Assignment = Return the stretch from the line with "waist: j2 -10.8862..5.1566" through the line with "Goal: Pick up" in the data below, character for character, skipping all pictures.

Dataset entries:

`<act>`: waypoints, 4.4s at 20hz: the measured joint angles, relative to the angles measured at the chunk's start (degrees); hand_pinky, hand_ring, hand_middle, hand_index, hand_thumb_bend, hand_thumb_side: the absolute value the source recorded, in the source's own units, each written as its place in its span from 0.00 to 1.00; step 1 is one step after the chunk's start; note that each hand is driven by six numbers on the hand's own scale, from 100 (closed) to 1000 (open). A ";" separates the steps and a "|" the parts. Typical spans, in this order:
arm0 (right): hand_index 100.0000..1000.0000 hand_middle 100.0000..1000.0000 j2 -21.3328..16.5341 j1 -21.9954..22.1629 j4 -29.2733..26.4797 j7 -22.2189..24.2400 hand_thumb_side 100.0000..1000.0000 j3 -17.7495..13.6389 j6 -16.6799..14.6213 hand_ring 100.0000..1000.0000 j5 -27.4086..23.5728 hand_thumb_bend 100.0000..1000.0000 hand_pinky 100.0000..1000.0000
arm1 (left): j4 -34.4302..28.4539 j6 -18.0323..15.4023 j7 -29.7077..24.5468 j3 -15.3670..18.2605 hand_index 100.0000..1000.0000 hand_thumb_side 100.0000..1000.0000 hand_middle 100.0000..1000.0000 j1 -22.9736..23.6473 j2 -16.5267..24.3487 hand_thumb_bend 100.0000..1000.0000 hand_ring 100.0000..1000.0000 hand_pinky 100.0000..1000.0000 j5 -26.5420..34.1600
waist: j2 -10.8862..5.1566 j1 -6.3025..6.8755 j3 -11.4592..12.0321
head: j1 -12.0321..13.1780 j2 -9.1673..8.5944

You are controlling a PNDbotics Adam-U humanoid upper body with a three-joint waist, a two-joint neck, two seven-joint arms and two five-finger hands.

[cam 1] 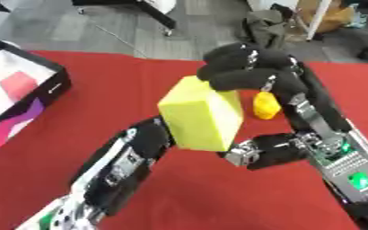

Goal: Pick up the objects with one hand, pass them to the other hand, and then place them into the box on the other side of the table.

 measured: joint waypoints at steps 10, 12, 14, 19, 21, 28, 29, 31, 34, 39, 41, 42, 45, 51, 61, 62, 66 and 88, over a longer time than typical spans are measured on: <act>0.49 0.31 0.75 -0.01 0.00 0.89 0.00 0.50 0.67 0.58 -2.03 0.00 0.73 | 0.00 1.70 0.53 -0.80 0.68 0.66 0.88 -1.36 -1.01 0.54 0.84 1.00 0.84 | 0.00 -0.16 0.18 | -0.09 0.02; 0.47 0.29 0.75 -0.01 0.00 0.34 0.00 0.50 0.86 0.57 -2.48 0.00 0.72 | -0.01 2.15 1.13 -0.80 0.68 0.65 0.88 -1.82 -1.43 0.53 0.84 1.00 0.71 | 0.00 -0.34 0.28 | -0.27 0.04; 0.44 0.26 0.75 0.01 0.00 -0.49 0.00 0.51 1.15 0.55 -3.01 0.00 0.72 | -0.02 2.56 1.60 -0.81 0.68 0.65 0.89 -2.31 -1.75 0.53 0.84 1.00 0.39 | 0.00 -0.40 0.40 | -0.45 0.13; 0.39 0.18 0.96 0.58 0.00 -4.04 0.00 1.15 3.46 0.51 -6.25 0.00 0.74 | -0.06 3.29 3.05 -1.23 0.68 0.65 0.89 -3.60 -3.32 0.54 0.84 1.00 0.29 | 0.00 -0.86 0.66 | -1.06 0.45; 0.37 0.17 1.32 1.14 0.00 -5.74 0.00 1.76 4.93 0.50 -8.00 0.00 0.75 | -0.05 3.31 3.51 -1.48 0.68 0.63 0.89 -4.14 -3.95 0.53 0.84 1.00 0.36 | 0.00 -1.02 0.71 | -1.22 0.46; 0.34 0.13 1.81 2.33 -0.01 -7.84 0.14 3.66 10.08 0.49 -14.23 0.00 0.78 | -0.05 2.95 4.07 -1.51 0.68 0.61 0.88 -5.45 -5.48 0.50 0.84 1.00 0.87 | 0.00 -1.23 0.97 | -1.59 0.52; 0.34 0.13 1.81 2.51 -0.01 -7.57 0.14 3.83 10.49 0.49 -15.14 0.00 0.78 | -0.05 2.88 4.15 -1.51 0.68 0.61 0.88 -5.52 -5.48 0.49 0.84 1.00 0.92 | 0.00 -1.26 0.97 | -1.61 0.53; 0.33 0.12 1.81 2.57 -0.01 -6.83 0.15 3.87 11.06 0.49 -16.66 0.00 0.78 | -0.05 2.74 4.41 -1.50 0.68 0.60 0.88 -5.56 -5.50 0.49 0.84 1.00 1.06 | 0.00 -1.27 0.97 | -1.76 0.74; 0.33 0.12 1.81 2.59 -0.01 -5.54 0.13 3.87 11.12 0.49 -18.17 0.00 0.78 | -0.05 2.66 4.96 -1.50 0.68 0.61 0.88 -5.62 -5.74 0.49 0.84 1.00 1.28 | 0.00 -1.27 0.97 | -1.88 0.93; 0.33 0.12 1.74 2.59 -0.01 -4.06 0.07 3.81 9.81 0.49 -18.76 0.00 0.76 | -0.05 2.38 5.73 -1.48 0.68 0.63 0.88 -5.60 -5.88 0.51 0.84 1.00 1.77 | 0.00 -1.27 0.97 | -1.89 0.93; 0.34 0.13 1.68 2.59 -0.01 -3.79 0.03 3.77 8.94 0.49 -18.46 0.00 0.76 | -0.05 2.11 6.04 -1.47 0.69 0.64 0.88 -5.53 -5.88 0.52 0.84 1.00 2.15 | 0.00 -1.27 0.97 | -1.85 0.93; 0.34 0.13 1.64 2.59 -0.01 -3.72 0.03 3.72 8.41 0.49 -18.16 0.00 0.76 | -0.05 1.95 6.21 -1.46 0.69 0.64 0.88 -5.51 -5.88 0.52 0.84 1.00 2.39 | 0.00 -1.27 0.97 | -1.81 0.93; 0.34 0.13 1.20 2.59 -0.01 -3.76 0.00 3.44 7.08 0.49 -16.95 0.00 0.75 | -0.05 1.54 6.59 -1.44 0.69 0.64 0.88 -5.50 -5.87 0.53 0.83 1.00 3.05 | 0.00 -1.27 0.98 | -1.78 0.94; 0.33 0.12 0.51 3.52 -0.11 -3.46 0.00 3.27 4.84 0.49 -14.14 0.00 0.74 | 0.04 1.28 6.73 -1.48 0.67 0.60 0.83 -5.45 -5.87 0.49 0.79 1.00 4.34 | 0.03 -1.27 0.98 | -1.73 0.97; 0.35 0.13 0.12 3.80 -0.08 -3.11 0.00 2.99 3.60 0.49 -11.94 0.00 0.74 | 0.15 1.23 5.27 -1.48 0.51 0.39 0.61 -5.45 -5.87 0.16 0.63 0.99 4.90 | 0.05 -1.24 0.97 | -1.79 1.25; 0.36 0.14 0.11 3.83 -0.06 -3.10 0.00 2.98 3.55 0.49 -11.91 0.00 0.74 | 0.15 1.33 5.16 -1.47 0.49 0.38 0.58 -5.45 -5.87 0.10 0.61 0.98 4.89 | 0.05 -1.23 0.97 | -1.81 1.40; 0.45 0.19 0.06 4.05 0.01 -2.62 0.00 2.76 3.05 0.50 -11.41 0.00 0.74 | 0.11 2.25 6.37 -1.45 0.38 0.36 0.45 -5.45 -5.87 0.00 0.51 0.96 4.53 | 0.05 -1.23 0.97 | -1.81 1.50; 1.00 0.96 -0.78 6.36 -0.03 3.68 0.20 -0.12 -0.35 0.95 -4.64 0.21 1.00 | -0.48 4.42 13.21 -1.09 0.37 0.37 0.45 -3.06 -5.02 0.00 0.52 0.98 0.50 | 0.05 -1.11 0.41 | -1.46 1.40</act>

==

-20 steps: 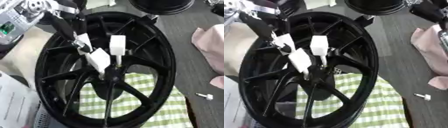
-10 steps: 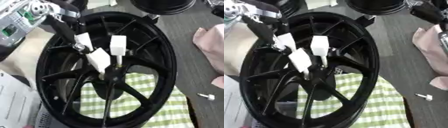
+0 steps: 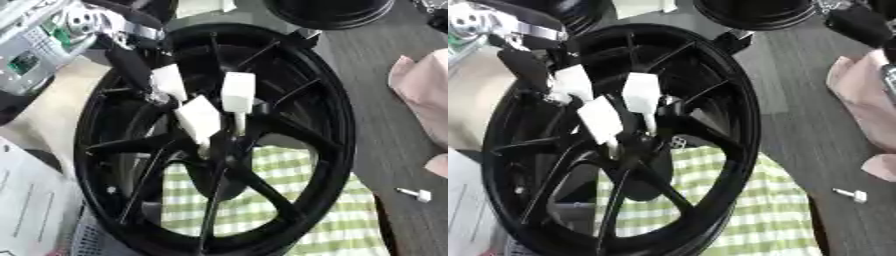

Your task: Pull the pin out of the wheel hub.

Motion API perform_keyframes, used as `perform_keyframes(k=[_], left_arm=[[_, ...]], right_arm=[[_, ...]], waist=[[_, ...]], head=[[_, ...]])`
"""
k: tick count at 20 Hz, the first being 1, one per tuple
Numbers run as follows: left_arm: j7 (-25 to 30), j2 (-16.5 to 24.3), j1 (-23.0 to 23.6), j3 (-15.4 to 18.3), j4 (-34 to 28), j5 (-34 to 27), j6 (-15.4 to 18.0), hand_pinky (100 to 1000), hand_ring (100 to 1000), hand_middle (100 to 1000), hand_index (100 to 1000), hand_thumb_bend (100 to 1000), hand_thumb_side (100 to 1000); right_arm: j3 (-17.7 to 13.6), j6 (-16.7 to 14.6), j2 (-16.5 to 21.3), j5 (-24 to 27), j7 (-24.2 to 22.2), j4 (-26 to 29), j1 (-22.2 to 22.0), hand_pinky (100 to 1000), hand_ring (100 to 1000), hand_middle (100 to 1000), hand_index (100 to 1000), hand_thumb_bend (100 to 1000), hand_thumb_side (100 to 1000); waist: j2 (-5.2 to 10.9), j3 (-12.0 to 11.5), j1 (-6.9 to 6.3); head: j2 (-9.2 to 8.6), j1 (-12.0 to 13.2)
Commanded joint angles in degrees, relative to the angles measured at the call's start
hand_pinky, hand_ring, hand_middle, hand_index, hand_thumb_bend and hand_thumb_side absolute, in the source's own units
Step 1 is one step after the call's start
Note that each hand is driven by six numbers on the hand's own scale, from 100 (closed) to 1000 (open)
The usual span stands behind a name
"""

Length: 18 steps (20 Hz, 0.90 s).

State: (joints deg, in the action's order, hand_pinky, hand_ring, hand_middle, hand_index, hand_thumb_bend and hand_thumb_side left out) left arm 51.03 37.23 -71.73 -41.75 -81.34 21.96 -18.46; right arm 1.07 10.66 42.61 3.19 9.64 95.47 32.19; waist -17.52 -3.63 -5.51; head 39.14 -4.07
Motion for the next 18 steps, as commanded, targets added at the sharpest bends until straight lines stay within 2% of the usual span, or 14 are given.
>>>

Exercise answer =
waist: j2 -10.8862..5.1566 j1 -6.3025..6.8755 j3 -11.4592..12.0321
head: j1 -12.0321..13.1780 j2 -9.1673..8.5944

You are controlling a PNDbotics Adam-U humanoid upper body with a three-joint waist, a two-joint neck, two seven-joint arms and two five-finger hands.

[cam 1] 

Goal: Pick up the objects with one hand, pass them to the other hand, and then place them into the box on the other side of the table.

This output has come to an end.